Organization seeks to overturn Colorado’s renewable energy mandate

ATI says renewable portfolio standards are unconstitutional The American Tradition Institute (ATI) recently filed a lawsuit in the U.S. District Court of Colorado in Denver, challenging the state’s renewable energy standard as unconstitutional. The organization alleged that Colorado’s renewable energy standard is in violation of Commerce Clause and should be declared unconstitutional.

Under Colorado’s renewable portfolio standard, which was last updated in 2010, investor-owned utilities operating in the state are required to get 30 percent of their electricity from renewable sources by 2020.

The popular legislation easily passed both houses of Colorado’s legislature and was signed into law by former Gov. Bill Ritter (D).

ATI executive director Paul Chesser, who formerly worked with free-market think tank John Locke Foundation, wrote in The Washington Times that only Congress has the authority to regulate interstate trade.

“Should the case be found in our favor, it likely would have implications for the other 29 states that also have RES,” he wrote.

ATI’s sister organization, American Tradition Partnership (ATP) bills itself as “a no-compromise grassroots organization dedicated to fighting the radical environmentalist agenda.”

“The renewable energy mandate in Colorado is creating an increase in pollutants and greenhouse gas, and we believe it’s prudent to have the law struck,” said David Schnare, director of the Environmental Law Center at ATI.

Schnare also is a Senior Attorney and Environmental Scientist in the Office of Regulatory Compliance at the EPA, according to ATI.

“It is our position that any [RES] mandate limits the interstate market,” he said.

ATI is opposed to all such state mandated programs.
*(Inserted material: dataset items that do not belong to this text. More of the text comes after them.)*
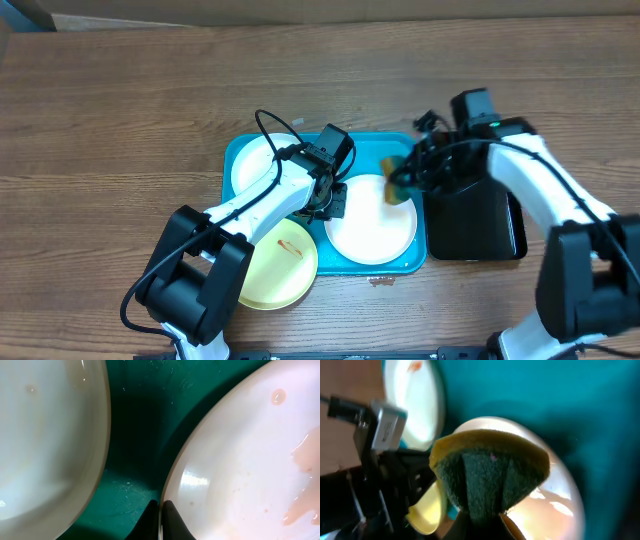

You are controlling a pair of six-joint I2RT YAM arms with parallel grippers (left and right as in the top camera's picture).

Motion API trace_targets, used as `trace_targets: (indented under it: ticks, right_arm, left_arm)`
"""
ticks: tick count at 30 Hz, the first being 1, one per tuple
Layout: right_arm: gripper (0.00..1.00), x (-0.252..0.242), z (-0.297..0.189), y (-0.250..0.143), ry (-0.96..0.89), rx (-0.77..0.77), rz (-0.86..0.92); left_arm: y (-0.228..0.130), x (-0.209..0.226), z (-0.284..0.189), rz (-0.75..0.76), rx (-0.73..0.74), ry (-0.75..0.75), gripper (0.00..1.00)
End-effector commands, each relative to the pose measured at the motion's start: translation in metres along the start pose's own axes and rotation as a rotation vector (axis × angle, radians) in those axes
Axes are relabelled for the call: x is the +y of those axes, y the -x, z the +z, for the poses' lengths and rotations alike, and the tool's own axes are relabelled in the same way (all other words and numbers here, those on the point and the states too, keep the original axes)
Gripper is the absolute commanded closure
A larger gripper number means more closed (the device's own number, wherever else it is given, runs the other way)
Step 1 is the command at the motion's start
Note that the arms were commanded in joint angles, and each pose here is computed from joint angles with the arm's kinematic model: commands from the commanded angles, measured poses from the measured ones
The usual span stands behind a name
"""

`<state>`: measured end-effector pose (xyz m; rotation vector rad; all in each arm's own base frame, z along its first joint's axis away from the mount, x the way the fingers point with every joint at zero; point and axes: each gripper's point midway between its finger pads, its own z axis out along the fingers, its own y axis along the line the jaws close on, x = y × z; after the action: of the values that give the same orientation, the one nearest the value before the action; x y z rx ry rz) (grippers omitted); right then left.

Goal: Clean dirty plates on tray and stack at the side
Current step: 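Carry the sponge with the right gripper back into the black tray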

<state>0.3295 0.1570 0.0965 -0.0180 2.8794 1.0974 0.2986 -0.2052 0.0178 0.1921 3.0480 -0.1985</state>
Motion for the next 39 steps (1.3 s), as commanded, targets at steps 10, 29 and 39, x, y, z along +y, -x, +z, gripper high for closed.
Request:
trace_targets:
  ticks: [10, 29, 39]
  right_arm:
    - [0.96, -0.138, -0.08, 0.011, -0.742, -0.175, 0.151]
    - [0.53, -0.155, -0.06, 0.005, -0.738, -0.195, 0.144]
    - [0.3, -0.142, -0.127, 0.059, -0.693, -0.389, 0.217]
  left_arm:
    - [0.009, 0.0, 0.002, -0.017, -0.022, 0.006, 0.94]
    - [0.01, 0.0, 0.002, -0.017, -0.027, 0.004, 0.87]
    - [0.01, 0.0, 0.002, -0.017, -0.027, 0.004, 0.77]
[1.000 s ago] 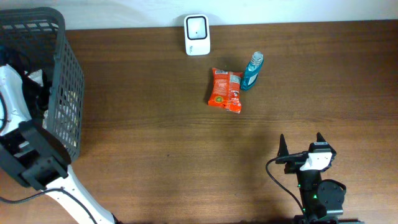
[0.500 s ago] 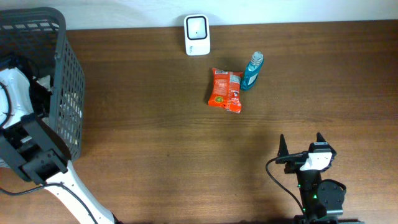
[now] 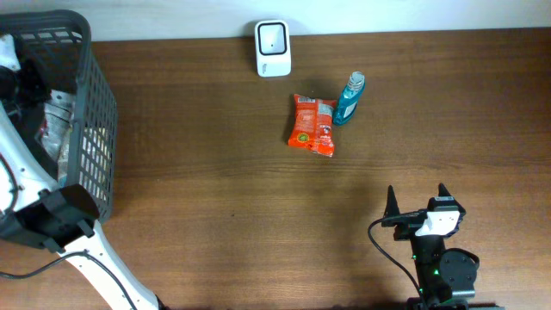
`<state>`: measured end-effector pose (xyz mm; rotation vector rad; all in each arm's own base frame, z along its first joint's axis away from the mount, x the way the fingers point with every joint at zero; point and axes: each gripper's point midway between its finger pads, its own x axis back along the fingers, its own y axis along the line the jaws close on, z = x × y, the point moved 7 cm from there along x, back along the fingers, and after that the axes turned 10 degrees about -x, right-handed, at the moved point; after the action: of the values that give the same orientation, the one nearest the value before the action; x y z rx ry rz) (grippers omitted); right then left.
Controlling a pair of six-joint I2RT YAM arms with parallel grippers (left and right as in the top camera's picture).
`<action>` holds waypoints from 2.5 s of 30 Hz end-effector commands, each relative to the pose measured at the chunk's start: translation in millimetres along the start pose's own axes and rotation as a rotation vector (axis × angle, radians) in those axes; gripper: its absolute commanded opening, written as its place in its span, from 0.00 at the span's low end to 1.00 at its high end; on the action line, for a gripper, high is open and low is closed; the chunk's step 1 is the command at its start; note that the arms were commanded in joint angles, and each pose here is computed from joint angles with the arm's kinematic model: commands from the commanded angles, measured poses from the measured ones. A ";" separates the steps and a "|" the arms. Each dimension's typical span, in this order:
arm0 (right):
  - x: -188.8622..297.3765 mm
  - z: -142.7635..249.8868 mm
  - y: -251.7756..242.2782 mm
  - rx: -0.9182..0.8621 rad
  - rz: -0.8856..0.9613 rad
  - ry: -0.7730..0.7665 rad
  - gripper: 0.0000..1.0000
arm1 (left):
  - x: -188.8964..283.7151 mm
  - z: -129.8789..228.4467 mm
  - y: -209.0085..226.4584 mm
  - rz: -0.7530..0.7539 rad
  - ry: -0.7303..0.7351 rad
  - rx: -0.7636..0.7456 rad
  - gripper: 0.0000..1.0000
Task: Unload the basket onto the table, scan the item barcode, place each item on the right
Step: 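Reach the left gripper into the basket and grasp the small dark packet, then place the dark packet on the table left of the red bag, then reach the left gripper into the basket and grasp the yellow-white snack bag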
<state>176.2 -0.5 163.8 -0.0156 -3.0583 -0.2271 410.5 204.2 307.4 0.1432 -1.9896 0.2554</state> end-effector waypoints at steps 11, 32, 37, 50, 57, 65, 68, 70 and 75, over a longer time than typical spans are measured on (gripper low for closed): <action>-0.2 2.5 -2.7 -0.009 0.019 0.002 0.98 | 220.1 16.3 -98.7 0.278 -0.652 -0.147 0.00; -0.2 2.5 -2.7 -0.009 0.019 0.002 0.98 | -94.1 84.1 -363.5 0.535 0.023 -0.354 0.00; -0.2 2.5 -2.7 -0.009 0.019 0.002 0.98 | -146.8 108.3 -363.8 0.463 0.014 -0.224 0.00; -0.2 2.5 -2.7 -0.009 0.019 0.002 0.98 | -148.1 125.1 -393.8 0.398 -0.117 -0.372 0.99; -0.2 2.5 -2.7 -0.009 0.019 0.002 0.98 | 43.9 55.8 -316.0 0.343 -0.434 -0.488 0.98; -0.2 2.5 -2.7 -0.009 0.019 0.002 0.98 | 172.7 41.2 -92.8 -0.108 -0.691 -0.107 0.71; -0.2 2.5 -2.7 -0.009 0.019 0.002 0.98 | 145.1 41.9 -22.0 -0.240 -0.569 -0.028 0.75; -0.2 2.5 -2.7 -0.009 0.019 0.002 0.98 | 113.9 38.0 -2.6 -0.250 -0.473 -0.040 0.76; -0.2 2.5 -2.7 -0.009 0.019 0.002 0.98 | 21.4 36.9 27.4 -0.255 -0.201 -0.039 0.79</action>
<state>176.2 -0.5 163.8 -0.0155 -3.0588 -0.2266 355.8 212.4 337.4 0.4234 -2.2383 0.0700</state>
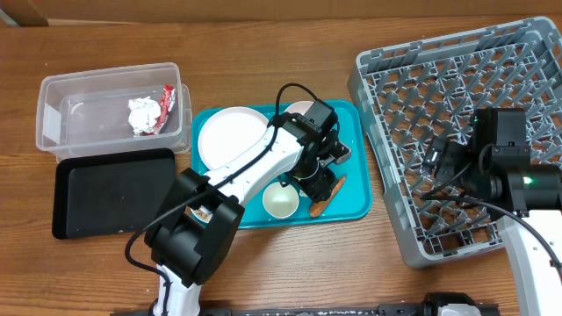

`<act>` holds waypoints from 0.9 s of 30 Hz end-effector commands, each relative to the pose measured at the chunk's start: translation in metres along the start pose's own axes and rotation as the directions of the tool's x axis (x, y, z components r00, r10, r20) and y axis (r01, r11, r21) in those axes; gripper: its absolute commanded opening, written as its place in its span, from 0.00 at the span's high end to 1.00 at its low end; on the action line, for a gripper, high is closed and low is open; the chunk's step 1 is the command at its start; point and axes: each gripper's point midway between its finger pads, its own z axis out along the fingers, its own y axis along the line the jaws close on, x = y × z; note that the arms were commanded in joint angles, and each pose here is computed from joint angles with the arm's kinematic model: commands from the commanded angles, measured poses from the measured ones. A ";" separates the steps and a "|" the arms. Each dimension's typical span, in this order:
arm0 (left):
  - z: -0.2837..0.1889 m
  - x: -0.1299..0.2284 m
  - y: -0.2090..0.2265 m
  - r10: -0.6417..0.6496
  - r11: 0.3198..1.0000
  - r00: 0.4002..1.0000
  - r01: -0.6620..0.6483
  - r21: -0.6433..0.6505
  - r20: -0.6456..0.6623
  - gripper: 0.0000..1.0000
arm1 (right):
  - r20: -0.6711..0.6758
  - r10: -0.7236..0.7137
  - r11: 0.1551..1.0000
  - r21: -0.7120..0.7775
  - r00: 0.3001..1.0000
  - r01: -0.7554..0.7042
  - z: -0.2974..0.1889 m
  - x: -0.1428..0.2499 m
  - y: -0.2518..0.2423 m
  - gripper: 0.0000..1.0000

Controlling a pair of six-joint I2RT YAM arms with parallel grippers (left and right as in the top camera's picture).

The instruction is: Sort waste into correct bins and load items into the dishwasher

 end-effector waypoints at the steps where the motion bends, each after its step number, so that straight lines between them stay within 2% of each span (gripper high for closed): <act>1: 0.005 0.001 0.002 -0.004 1.000 1.000 0.004 0.001 -0.007 0.34 | 0.038 0.016 1.000 -0.010 0.999 -0.016 -0.009 -0.009 0.000 0.00; 5: 0.006 -0.001 0.003 0.001 1.000 1.000 -0.001 -0.004 0.001 0.33 | 0.037 0.016 1.000 -0.010 0.999 -0.016 -0.009 -0.009 0.000 0.00; 11: 0.006 -0.004 0.003 0.005 1.000 1.000 -0.005 -0.006 0.012 0.39 | 0.036 0.016 1.000 -0.010 0.999 -0.016 -0.009 -0.009 0.000 0.00; 19: 0.006 -0.005 0.004 0.006 1.000 1.000 -0.006 -0.009 0.016 0.39 | 0.036 0.016 1.000 -0.010 0.999 -0.016 -0.009 -0.009 0.000 0.00; 27: 0.007 -0.004 0.005 0.006 1.000 1.000 -0.006 -0.017 0.015 0.34 | 0.036 0.016 1.000 -0.010 0.999 -0.016 -0.009 -0.009 0.000 0.00</act>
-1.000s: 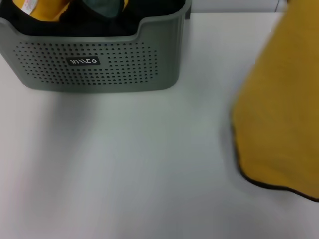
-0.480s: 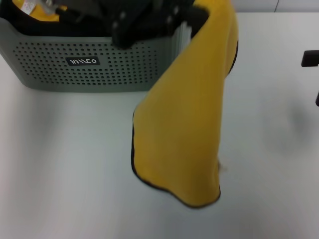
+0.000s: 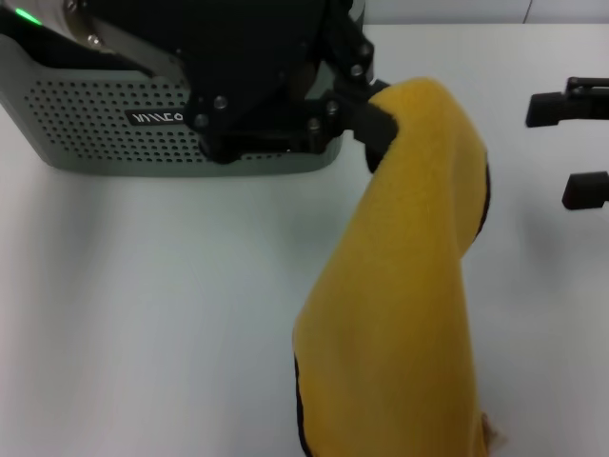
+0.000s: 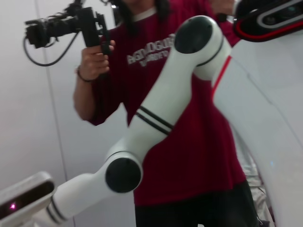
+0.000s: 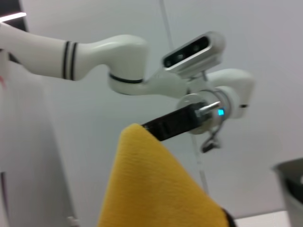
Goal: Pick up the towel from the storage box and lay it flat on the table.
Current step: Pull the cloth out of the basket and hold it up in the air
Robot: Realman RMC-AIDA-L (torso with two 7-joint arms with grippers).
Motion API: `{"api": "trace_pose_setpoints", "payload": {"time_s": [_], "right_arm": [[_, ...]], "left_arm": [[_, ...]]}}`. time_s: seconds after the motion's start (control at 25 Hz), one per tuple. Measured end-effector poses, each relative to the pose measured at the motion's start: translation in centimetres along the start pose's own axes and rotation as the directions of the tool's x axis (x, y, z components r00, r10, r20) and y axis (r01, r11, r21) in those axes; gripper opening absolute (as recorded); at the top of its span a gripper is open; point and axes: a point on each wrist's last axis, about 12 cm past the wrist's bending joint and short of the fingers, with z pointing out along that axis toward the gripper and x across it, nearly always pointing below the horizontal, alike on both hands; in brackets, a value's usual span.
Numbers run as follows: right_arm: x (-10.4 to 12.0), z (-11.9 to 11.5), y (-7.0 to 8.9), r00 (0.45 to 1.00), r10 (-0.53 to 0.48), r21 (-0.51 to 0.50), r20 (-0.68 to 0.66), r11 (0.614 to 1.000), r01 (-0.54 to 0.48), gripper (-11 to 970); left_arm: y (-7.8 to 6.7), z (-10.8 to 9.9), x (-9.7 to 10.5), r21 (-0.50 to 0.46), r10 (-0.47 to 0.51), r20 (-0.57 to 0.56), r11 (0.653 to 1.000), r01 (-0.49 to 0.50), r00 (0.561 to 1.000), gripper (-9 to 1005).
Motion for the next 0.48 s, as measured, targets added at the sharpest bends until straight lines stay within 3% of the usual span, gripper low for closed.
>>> {"api": "trace_pose_setpoints", "payload": {"time_s": [0.2, 0.48], "right_arm": [[-0.5, 1.5, -0.2, 1.0, 0.019, -0.102, -0.004, 0.995, -0.019, 826], [-0.9, 1.9, -0.3, 1.0, 0.016, -0.133, 0.001, 0.991, -0.015, 825]], "left_arm": [[0.7, 1.1, -0.8, 0.055, 0.065, 0.017, 0.996, -0.066, 0.998, 28], [0.3, 2.0, -2.1, 0.123, 0.146, 0.061, 0.981, -0.153, 0.987, 29]]}}
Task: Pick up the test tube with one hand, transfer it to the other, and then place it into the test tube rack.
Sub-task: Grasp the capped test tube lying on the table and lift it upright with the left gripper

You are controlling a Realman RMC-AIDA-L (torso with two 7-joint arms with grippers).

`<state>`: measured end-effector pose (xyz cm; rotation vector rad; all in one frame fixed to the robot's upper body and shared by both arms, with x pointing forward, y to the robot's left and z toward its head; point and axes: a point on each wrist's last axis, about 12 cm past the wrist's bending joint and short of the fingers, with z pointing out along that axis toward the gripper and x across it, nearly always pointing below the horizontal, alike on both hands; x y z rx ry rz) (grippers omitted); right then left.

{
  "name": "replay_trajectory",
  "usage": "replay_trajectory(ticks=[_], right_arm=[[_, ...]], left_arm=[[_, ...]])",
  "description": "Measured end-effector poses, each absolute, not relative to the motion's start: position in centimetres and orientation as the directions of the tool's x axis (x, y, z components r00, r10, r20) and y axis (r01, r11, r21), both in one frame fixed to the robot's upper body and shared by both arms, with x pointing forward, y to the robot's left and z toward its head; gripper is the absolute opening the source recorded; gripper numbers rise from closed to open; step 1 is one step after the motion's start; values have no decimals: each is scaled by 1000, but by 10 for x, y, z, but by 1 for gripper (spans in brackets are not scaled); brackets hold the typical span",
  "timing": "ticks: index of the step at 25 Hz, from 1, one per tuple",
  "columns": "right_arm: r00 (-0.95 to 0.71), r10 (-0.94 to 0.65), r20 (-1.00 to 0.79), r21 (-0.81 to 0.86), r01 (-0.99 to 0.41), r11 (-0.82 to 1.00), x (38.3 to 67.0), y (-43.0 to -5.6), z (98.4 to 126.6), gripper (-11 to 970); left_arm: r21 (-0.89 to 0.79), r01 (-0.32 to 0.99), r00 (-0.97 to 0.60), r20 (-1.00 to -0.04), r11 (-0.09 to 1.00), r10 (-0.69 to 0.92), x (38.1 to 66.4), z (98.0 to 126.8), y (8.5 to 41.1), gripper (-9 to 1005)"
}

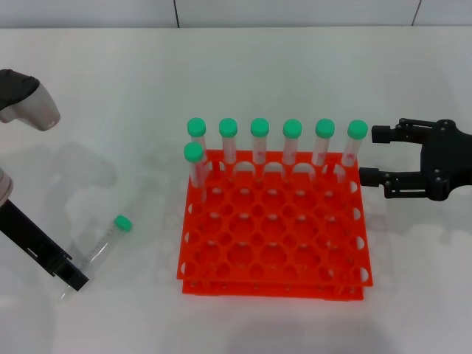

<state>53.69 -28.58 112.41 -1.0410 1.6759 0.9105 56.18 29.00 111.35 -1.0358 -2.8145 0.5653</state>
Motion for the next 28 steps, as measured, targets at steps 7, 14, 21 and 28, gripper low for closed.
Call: replay_trajectory(ticks=[7, 14, 21, 28], right_arm=[[-208, -233, -950, 112, -924, 366, 537, -286, 1124, 797], [-208, -232, -950, 112, -924, 367, 537, -286, 1124, 797], [-205, -224, -953, 112, -923, 368, 537, -286, 1125, 798], [-205, -224, -953, 112, -923, 369, 537, -287, 1125, 797]], left_arm=[[-370, 609, -766, -44, 702, 641, 562, 1114, 290, 225], [-370, 609, -766, -45, 702, 641, 562, 1114, 290, 192], [-372, 607, -766, -40, 702, 642, 561, 1113, 290, 178], [-375, 607, -766, -41, 701, 641, 560, 1112, 291, 178]])
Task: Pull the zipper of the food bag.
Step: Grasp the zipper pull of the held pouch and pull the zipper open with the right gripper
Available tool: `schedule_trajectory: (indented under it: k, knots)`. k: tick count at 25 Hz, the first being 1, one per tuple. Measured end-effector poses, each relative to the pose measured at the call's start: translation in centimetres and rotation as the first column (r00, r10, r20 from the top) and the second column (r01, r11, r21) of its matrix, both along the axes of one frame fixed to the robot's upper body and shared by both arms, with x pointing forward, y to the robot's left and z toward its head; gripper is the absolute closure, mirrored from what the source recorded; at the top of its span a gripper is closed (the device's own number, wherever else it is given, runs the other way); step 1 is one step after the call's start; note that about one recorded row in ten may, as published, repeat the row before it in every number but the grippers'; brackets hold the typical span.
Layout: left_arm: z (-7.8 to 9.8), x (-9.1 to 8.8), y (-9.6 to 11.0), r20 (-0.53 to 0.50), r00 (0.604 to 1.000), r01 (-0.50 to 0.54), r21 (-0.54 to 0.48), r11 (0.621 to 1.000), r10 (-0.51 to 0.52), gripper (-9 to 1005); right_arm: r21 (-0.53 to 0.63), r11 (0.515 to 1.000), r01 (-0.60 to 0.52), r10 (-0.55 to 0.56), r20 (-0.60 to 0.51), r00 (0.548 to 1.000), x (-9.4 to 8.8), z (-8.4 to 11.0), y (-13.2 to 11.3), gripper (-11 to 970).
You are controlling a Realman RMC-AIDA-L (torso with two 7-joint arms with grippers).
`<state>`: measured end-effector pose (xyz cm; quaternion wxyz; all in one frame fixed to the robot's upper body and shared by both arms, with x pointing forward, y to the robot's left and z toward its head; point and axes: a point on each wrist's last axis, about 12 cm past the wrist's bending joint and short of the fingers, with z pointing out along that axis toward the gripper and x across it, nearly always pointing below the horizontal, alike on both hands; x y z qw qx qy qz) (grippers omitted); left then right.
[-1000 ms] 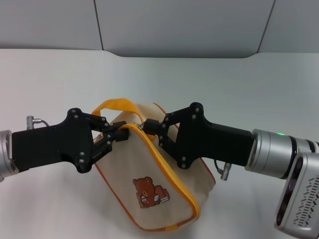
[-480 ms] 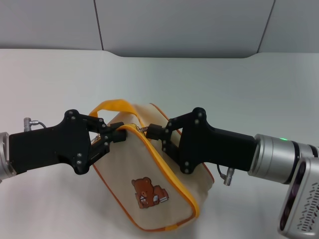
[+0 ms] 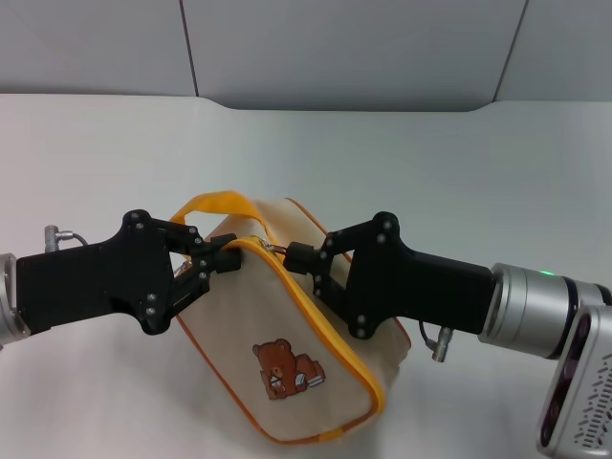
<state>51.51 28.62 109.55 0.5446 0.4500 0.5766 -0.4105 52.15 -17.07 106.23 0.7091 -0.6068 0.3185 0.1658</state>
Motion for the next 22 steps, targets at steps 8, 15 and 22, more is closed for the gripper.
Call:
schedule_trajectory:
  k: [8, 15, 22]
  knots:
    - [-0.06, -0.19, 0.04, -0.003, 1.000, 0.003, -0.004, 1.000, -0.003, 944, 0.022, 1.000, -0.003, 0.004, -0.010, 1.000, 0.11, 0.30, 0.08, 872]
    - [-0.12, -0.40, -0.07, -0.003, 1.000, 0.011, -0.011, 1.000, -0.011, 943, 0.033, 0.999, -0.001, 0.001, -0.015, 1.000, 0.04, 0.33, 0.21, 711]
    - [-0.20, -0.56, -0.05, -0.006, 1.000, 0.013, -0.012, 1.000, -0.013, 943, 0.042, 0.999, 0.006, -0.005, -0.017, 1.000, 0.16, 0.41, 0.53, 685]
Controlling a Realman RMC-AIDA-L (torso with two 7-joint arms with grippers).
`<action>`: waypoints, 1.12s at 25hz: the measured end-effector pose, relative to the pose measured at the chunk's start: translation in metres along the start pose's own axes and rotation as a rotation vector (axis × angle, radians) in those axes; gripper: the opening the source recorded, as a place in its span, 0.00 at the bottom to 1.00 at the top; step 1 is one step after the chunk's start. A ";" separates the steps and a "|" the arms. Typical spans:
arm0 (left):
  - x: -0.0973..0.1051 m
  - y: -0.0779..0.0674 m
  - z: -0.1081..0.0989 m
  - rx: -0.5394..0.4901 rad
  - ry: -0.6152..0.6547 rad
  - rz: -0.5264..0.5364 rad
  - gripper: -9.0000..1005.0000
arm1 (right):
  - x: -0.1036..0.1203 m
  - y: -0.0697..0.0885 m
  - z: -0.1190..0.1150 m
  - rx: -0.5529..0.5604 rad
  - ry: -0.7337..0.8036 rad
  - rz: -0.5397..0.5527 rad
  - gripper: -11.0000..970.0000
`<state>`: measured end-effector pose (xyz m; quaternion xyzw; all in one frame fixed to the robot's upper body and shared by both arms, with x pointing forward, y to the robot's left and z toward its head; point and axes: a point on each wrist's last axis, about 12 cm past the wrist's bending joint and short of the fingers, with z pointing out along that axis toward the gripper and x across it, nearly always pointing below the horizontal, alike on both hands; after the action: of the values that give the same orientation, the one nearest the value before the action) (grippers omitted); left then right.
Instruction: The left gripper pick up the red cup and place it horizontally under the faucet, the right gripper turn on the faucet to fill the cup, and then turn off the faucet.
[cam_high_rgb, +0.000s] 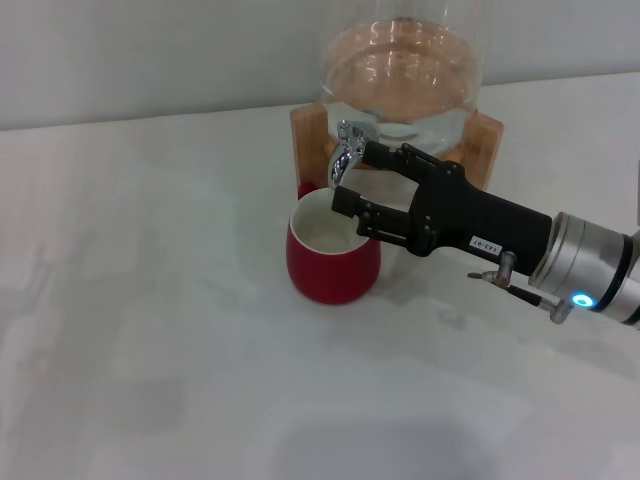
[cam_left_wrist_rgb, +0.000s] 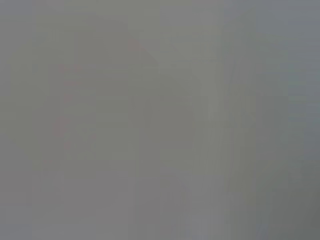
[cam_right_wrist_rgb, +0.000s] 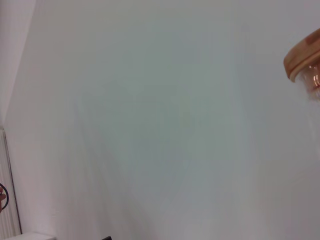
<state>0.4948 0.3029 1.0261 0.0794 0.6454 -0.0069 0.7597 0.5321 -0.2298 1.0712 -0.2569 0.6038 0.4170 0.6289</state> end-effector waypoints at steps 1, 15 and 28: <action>0.000 0.000 0.000 0.000 0.000 0.000 0.87 | 0.000 0.000 0.000 0.000 0.000 0.000 0.85; 0.000 0.002 -0.001 -0.011 0.002 -0.001 0.87 | -0.004 -0.012 -0.035 0.146 -0.060 -0.001 0.85; 0.003 0.005 0.000 -0.013 0.019 0.015 0.87 | 0.000 0.005 -0.063 0.124 -0.120 0.024 0.85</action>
<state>0.4957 0.3081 1.0239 0.0796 0.6521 0.0038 0.7539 0.4938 -0.2793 1.0633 -0.1848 0.5928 0.4011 0.6735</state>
Voluntary programs are permissible as would be a federal program.

“We have a general position and have prepared reports that a federal mandate would not be affordable and not be clean,” he said.

The environmental community is opposed to the suit.

“It is a convoluted, strained reading of the law and a desperate attempt to undo a remarkably popular program that’s good for the environment, good for the economy and a jobs creator,” said Colorado Conservation Voters Executive Director Pete Maysmith.

Schnare also contended that the intermittency of renewables like wind and solar actually create more pollution and greenhouse gas because they force natural gas and coal-fired power plants to be turned on and off to account for fluctuations in power produced by the renewables.

ATI has not come out against solar, but is against wind, he said.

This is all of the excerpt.